Alla base, domande rilevanti come le possibili evoluzioni del corpo in relazione ai cambiamenti ambientali, e l’idea di un post-umanesimo organico come unico futuro praticabile non solo per l’evoluzione, ma anche per la sopravvivenza della specie. Per esempio, nelle sue “performance underwater”, immergendosi all’interno di vasche d’acquario, Agnes ritorna a quello status fetale nel liquido amniotico da cui tutto è partito, ma dove anche tutto può ancora evolversi: un ritorno all’acqua come luogo di genesi e trasformazione di tutte le cose, «dimora della queerness, e della fluidità per eccellenza». Agnes ha del resto vissuto sulla propria pelle queste possibili mutazioni, sottoponendosi a una terapia ormonale. Il suo opus magnum, a oggi, TRANSGENESIS, è di fatto una messa in scena spettacolare di questa metamorfosi, in una installazione e performance di lunga durata (84 ore nel corso di 23 giorni consecutivi / 8 ore al giorno), all’interno di un centro sportivo abbandonato a Londra: un tunnel in resina di oltre 9 metri conduceva i visitatori a ripercorrere il processo evolutivo dallo stato embrionale allo sviluppo fetale, fino alla trasformazione epica finale in cui Agnes performava come creatura ibrida, monumentale, dalle sembianze di octopus, all’interno di una vasca abbandonata. Una performance, diventata battesimo della sua trasformazione personale, a rafforzare uno stretto legame fra arte ed esistenza. Andando ben oltre le rivendicazioni di genere, quello che è interessante nella ricerca di Agnes è questo concetto di Transpecies, che investiga le possibilità della scienza di esplorare e realizzare modalità alternative e ibride di convivenza e coesistenza non solo fra generi, ma anche fra specie.
Al momento della mia visita, nel suo nuovo studio in uno degli edifici del Pratt Institute a Brooklyn, attorno a noi c’era una serie di mood board contenenti figure marine ibride: fra mito, fantascienza e scienza, sirene e mostri marini si mescolano con immagini di feti in provetta, esperimenti genetici di varia natura che rivelano narrazioni, un tempo folkloristiche e adesso realtà possibili della nostra contemporaneità.

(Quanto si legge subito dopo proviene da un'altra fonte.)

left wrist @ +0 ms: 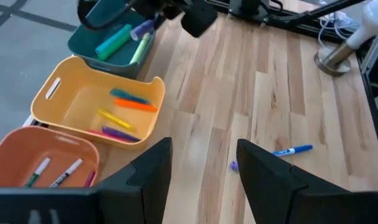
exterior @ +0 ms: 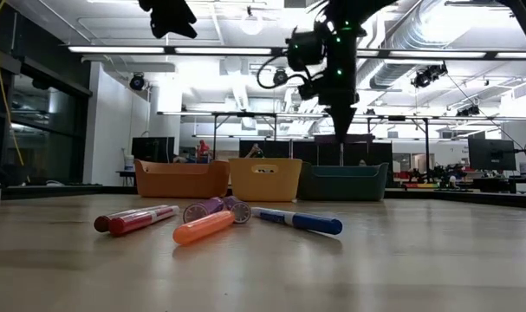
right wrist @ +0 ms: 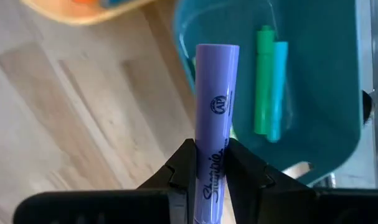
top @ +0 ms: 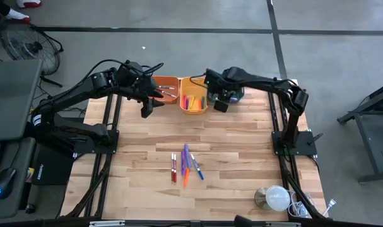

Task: Pick & Place Markers
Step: Put the right purple highlighter into the blue bin

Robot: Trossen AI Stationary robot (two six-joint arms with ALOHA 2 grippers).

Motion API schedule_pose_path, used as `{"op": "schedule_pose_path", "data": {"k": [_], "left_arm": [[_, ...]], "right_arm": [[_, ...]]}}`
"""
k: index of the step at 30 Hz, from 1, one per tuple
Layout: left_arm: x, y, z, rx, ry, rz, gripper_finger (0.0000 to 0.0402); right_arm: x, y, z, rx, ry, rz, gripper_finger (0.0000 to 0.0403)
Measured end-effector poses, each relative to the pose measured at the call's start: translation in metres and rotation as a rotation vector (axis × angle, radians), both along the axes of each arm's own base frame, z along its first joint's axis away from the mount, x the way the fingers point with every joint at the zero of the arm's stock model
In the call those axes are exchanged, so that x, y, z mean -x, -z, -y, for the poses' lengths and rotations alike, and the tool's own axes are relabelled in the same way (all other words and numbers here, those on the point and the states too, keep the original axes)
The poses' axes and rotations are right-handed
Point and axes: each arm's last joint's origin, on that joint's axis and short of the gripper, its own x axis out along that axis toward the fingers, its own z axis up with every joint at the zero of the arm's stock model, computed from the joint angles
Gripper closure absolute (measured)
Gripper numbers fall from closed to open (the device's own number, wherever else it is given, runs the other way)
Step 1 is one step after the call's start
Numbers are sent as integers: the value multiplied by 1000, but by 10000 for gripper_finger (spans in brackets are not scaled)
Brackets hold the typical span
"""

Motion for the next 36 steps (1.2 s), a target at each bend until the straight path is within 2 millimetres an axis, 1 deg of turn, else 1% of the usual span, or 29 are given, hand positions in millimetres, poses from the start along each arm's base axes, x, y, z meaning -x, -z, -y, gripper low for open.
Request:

Al momento, Agnes sta ideando un progetto in cui metterà in scena una sorta di ritrovamento di sirena, da lei stessa personificata, poi sottoposta a un tavolo di analisi scientifiche come specie “aliena”. Parallelamente, tanti stimoli le stanno arrivando anche da questo nuovo percorso di studi e da un contesto come quello americano, dove sta prendendo contatti con ricercatori che, partendo da studi soprattutto di genetica e biologia, stanno trattando i medesimi temi.
La pratica di Agnes si presenta già a un livello di maturità, sia in termini di contenuti che di effettiva realizzazione, probabilmente priva di eguali nel contesto nazionale, soprattutto nell’ambito di queste tematiche che risultano qui ancora poco trattate in maniera così informata, e universale.
Proprio per questo, l’unico punto di debolezza è forse di non poter trovare, a oggi, un contesto e un pubblico adatto, pronto a riflettere, al di là di narrazioni ed estetiche stereotipate, su temi rilevanti come quelli da lei trattati. L’aspetto che rende il lavoro di Agnes un unicum prezioso nel panorama degli artisti italiani, è il suo portarci direttamente ed esperienzialmente a confrontarci con il fatto che l’evoluzione umana è anche evoluzione scientifica e tecnologica, che sta modificando i corpi e la nostra relazione e percezione di questi, con la possibilità di trascendere i limiti non solo della nostra fisionomia, ma della nostra stessa struttura esistenziale, concepita, fino a oggi, all’interno di una visione antropocentrica del mondo.